-- EXERCISE GOAL --
For each line below that holds "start", return the line as it stands.

================================

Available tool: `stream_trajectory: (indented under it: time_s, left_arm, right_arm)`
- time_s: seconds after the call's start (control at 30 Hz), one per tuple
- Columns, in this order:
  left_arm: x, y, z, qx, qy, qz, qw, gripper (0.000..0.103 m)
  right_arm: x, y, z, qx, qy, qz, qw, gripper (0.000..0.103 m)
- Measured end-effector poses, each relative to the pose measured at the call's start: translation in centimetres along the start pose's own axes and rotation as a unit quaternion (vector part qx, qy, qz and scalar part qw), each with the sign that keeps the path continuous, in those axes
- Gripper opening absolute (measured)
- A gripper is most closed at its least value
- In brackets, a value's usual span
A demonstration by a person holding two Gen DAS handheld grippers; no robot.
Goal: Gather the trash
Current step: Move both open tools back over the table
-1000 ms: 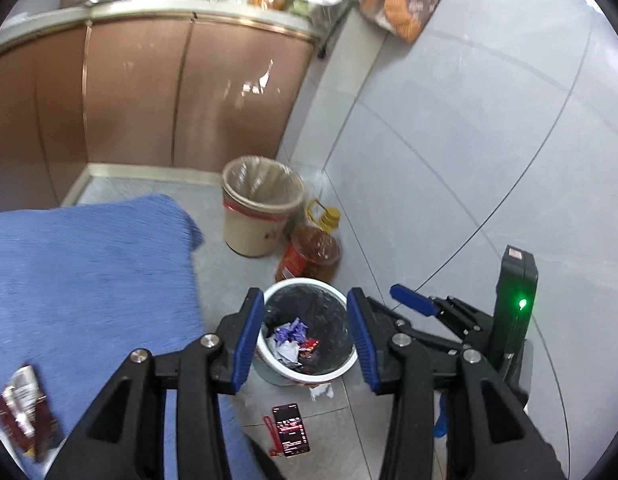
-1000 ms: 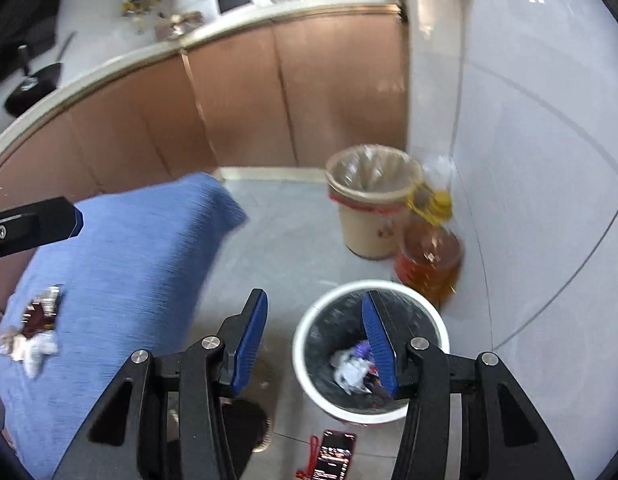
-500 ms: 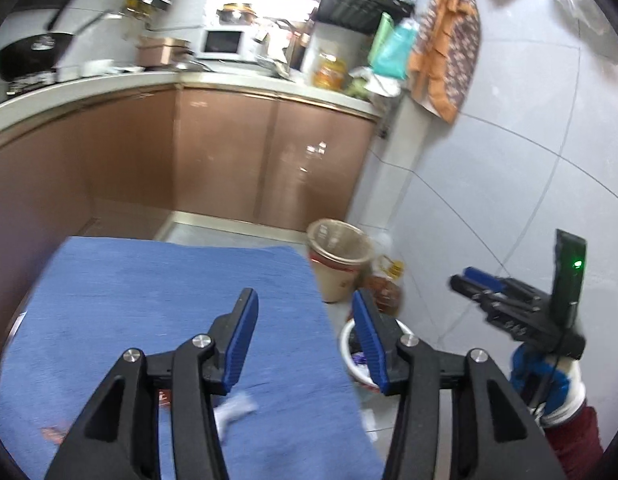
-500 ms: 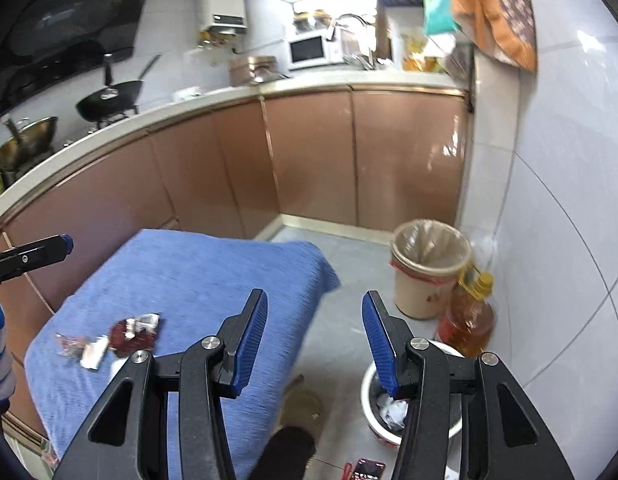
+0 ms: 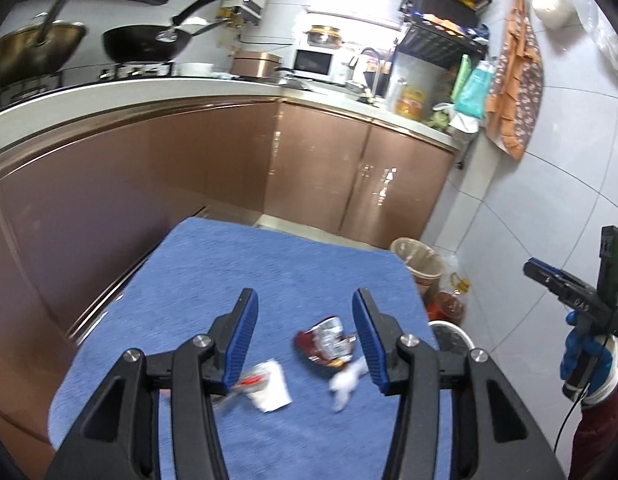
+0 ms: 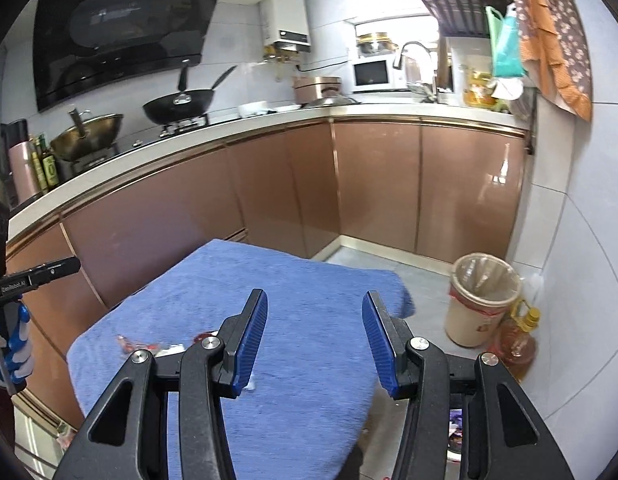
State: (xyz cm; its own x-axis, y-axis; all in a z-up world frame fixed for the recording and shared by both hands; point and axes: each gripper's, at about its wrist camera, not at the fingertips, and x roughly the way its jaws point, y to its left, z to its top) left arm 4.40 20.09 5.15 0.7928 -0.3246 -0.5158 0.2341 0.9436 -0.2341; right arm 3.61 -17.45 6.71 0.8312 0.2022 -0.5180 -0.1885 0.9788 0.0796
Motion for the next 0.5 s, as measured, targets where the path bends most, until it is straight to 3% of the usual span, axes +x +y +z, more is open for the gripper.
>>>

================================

-- RESPONSE TO THE TASK --
- time_s: seconds after the call's start (control at 30 Hz), one per tuple
- Measured end-effector poses, each relative to the pose measured at the call's start: translation in centimetres along the start pose's own axes and rotation as a unit quaternion (vector part qx, qy, qz and scalar part qw), each with the sign that keeps the path continuous, in those axes

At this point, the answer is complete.